The thought of another man touching her brought out his most evil, sinister impulses. He’d felt them when she’d kissed Morley, and had barely stopped himself from snapping the man’s neck in front of her.

Despite his anger, he loved looking at her like this. Flushed from her bath, her hair a heavy curtain of coils around eyes the color of moonbeams. How could any man deny her? He wanted to touch her. Craved it.

But he couldn’t bring himself to taint her like that. Why did she refuse to see it? How could she invite the Blackheart of Ben More into her bed? Marriage was one thing. Sex was something else altogether. Did she really want a child so badly that she’d lower herself to allow someone like him inside her glorious body? Did she not know who he was? Had he not painted a clear enough picture of what he’d done?

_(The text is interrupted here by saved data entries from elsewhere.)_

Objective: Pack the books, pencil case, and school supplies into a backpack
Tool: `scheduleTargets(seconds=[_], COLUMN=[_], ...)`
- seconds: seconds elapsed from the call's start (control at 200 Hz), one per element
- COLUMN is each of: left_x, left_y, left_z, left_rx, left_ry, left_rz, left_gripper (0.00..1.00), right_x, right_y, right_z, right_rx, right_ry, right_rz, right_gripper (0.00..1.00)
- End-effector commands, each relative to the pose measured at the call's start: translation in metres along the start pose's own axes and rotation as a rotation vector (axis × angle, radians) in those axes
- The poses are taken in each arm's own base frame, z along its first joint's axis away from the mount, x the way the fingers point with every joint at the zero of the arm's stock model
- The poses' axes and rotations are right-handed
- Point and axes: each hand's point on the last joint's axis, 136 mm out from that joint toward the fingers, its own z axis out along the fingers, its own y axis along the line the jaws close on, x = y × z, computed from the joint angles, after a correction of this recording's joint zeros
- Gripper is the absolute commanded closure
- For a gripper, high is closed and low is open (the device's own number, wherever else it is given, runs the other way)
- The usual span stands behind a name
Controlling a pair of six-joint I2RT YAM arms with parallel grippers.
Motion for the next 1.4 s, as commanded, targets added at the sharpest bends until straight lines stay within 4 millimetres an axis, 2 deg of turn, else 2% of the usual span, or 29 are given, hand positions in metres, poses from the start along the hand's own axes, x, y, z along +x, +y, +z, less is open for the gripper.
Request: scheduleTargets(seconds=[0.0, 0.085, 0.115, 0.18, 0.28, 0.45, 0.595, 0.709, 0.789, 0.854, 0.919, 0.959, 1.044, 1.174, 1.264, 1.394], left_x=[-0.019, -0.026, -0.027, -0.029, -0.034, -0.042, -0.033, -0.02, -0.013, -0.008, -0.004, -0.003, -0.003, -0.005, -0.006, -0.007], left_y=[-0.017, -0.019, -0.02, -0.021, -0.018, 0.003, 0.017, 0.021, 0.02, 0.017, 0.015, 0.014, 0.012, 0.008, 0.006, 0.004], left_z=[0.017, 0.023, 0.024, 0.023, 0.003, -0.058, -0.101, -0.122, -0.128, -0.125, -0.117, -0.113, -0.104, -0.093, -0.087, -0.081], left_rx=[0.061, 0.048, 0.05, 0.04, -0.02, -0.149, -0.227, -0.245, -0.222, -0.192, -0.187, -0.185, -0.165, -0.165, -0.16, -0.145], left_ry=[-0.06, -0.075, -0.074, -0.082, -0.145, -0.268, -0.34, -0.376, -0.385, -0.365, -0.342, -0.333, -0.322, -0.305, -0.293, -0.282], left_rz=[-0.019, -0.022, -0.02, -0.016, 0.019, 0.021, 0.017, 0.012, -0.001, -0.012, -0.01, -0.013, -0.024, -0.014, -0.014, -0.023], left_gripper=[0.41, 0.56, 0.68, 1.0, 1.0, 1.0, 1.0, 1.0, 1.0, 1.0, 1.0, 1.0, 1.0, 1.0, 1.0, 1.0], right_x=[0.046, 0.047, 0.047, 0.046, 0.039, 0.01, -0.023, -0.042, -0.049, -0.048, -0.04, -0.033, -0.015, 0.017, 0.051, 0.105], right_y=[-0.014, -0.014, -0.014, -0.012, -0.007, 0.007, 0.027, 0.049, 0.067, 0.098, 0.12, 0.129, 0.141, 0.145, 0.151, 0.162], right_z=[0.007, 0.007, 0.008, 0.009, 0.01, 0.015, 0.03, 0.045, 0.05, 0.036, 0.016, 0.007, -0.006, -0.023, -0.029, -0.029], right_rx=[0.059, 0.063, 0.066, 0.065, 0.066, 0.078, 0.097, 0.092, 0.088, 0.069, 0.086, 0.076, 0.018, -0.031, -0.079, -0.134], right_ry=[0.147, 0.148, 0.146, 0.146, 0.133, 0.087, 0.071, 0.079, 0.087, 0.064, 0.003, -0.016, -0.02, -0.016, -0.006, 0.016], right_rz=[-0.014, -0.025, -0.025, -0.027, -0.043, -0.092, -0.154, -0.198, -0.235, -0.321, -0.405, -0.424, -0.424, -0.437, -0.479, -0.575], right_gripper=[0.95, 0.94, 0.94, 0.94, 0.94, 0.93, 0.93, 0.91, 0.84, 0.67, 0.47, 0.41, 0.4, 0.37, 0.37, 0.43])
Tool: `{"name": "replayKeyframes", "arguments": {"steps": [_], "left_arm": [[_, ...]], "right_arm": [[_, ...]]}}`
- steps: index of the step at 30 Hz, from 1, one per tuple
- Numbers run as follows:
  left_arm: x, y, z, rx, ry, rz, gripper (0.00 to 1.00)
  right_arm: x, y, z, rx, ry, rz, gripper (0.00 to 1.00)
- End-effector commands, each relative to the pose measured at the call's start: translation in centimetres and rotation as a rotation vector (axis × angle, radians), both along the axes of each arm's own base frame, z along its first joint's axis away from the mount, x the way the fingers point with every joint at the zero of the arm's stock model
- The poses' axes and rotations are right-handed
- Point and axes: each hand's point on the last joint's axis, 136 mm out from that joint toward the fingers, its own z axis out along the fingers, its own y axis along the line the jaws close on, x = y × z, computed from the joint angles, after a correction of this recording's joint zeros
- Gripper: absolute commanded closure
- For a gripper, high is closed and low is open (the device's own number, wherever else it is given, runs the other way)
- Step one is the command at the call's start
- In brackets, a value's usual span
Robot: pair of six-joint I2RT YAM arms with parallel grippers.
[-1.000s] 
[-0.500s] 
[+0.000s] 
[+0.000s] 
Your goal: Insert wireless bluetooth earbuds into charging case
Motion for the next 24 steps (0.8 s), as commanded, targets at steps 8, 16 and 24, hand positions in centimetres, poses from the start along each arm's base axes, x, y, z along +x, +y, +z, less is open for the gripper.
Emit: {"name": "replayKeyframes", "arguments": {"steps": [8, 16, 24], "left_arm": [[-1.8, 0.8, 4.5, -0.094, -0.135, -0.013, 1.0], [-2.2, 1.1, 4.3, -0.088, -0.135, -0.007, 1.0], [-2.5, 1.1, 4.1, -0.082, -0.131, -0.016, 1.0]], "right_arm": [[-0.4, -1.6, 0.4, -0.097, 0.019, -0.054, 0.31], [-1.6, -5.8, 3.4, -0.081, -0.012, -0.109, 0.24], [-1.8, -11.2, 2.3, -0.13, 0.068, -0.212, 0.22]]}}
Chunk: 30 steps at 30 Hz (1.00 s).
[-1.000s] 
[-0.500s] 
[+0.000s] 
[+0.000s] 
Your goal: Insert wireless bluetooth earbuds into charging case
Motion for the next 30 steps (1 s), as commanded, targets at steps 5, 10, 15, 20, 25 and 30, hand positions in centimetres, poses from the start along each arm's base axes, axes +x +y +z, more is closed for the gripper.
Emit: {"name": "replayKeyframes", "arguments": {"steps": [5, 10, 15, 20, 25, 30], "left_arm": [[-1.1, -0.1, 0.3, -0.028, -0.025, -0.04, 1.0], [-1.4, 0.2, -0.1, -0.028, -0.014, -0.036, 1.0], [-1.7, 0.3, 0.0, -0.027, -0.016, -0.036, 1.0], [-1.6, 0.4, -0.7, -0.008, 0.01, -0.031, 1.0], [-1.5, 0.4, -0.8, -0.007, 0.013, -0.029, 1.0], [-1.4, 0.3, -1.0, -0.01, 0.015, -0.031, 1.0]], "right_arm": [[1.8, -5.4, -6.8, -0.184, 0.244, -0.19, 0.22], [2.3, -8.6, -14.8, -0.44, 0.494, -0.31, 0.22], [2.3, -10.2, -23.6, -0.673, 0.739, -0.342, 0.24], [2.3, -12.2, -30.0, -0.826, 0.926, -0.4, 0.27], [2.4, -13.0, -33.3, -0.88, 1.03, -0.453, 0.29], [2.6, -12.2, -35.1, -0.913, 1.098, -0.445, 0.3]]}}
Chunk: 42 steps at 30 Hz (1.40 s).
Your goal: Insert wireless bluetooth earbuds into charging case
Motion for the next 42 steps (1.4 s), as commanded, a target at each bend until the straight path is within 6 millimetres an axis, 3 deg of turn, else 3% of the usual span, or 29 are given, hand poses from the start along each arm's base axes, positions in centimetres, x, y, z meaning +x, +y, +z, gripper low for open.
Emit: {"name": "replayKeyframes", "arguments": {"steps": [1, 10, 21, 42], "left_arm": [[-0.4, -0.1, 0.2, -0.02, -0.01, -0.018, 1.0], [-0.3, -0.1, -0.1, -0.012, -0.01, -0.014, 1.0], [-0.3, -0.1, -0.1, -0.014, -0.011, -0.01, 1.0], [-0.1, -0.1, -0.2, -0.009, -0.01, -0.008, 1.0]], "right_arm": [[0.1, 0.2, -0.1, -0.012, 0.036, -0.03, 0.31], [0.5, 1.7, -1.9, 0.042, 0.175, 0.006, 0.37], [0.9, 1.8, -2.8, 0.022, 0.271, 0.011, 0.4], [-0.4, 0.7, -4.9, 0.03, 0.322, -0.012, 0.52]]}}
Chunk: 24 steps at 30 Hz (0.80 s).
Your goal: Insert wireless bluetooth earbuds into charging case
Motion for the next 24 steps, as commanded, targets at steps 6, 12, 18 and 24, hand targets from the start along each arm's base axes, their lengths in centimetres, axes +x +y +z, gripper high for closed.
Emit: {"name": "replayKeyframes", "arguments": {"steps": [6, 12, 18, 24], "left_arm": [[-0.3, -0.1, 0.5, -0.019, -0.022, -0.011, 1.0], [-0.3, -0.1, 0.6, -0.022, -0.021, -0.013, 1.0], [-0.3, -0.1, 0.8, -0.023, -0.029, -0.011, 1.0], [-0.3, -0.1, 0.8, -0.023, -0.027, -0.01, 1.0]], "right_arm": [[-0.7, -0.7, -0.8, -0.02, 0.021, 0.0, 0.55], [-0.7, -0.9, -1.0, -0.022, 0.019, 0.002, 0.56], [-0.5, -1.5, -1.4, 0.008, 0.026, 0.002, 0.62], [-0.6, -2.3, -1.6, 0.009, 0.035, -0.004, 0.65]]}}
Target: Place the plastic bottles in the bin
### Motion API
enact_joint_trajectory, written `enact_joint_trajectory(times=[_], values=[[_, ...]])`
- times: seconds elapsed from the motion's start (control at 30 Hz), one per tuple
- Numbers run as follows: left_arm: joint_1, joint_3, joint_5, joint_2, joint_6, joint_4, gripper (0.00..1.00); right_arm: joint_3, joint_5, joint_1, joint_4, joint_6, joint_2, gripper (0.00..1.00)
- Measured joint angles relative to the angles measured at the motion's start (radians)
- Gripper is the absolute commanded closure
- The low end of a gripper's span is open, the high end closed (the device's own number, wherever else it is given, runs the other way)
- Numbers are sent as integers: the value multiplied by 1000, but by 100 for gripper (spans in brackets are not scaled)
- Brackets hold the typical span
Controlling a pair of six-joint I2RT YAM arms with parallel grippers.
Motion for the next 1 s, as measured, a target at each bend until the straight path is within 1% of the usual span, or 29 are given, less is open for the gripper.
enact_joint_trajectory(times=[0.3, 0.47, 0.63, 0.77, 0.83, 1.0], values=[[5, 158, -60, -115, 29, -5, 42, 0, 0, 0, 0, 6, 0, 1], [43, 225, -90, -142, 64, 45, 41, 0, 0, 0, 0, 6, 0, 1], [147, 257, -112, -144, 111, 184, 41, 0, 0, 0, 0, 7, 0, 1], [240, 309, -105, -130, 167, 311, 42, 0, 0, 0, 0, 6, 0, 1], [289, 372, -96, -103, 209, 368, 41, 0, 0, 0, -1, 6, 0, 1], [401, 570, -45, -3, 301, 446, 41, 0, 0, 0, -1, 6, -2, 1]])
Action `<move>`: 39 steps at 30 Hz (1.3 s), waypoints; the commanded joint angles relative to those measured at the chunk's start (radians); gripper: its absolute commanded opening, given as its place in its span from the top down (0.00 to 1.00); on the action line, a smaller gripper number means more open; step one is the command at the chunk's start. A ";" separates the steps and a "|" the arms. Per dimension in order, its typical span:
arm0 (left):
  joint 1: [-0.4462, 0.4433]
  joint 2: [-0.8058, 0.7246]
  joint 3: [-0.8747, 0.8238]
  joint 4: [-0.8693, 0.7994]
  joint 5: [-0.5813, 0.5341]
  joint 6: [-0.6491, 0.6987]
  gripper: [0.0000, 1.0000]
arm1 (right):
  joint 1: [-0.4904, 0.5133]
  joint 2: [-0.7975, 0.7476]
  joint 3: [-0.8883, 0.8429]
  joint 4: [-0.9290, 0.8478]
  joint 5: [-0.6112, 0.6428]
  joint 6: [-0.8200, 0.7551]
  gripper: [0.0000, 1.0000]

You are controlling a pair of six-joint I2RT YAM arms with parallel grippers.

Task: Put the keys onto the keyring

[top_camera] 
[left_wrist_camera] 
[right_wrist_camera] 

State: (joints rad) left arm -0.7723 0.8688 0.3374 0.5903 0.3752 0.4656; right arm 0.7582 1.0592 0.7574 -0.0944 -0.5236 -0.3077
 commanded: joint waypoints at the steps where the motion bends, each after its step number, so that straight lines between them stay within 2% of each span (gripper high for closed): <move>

Of what had been done to him?

“Your gloves,” she murmured, as though struck with a bit of genius.

“What?”

The pink of her cheeks deepened and she visibly gathered her courage to explain. “I’ve spent a great deal of time over the last ten years in the company of street and dock prostitutes,” she began. “And I’ve learned from them that to conduct their business out in the open like they do they rarely have to disrobe. In fact, I gather that very little in the way of contact is required.”

The idea angered Dorian, because it tempted him. “You want me to treat you like a bloody dock walker?”

She leveled him a droll look, though her cheeks still burned with timidity. “Not particularly. My point was that I think we could achieve—intercourse—without a great deal of touching.”

His lip curled, but his thighs clenched in response. “You aren’t serious?”

“You could wear your gloves, your shirt, your kilt or trousers, indeed, your vest and evening jacket if you were so inclined.”

“And that is what you want? To be fucked like an East End doxy and then tossed aside? Because that is what I will do,” he warned, the darkness gathering in his heart as answering clouds gathered in her features.

Her eyes were liquid silver as they narrowed at him, swirling with as many mysteries as the stars in the night sky. “I want a family,” she murmured. “And I’ll do what I must to get it.”

The naked, aching honesty in her voice pierced him with a poisoned arrow, and he could feel the toxins spreading through his blood. Soon he would be completely paralyzed, a victim of the opposing forces now quarreling inside him like two wolves fighting for dominance. The two strongest emotions known to man.

He took in a deep breath, the scent of her honey soap and the lavender water invading his senses with the subtlety of a Roman legion.

“Then on your head be it.” He stalked past her toward the door. “We’ll marry in the morning,” he announced, then slammed out.